DIRECTIONS FOR THIS TASK. Write the data out again exactly, with every picture removed.

BEGIN

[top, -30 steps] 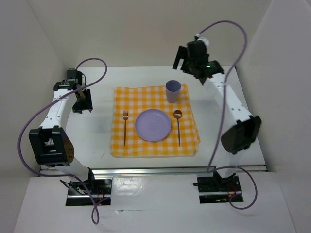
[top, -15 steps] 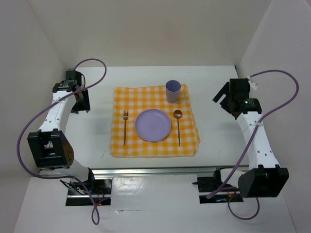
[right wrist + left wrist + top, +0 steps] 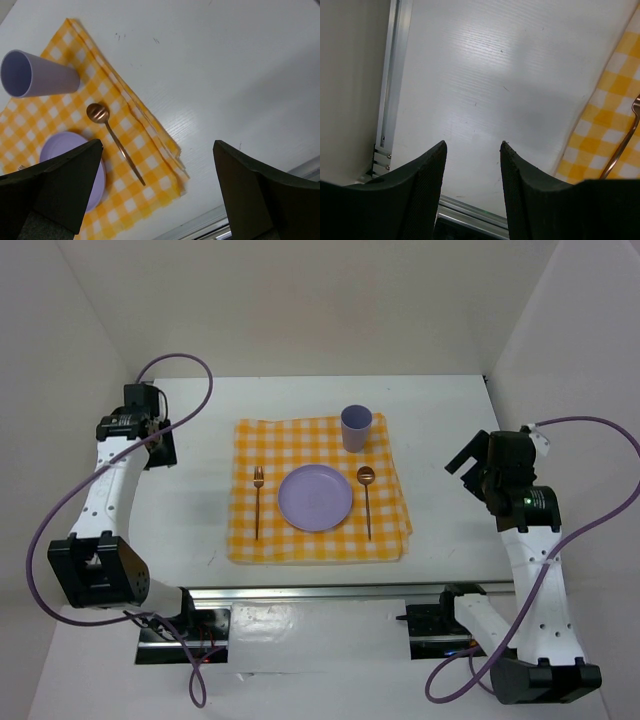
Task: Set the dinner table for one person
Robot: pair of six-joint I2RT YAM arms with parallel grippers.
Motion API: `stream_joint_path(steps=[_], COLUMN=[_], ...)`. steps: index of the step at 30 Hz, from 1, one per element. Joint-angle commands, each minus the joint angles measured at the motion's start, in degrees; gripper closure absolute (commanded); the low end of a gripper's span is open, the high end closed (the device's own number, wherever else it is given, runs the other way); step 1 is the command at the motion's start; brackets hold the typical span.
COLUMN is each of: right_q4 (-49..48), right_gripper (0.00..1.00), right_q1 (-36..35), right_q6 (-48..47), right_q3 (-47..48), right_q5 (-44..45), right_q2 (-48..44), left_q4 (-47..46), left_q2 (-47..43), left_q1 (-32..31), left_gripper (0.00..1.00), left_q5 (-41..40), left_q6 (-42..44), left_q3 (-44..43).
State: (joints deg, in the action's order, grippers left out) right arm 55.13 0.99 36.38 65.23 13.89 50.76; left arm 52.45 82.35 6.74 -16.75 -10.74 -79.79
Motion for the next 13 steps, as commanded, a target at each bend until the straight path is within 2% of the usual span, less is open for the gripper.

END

WORKED SOLUTION.
[top, -30 steps] 
[top, -15 steps] 
[right wrist + left wrist + top, +0 steps] 
Task: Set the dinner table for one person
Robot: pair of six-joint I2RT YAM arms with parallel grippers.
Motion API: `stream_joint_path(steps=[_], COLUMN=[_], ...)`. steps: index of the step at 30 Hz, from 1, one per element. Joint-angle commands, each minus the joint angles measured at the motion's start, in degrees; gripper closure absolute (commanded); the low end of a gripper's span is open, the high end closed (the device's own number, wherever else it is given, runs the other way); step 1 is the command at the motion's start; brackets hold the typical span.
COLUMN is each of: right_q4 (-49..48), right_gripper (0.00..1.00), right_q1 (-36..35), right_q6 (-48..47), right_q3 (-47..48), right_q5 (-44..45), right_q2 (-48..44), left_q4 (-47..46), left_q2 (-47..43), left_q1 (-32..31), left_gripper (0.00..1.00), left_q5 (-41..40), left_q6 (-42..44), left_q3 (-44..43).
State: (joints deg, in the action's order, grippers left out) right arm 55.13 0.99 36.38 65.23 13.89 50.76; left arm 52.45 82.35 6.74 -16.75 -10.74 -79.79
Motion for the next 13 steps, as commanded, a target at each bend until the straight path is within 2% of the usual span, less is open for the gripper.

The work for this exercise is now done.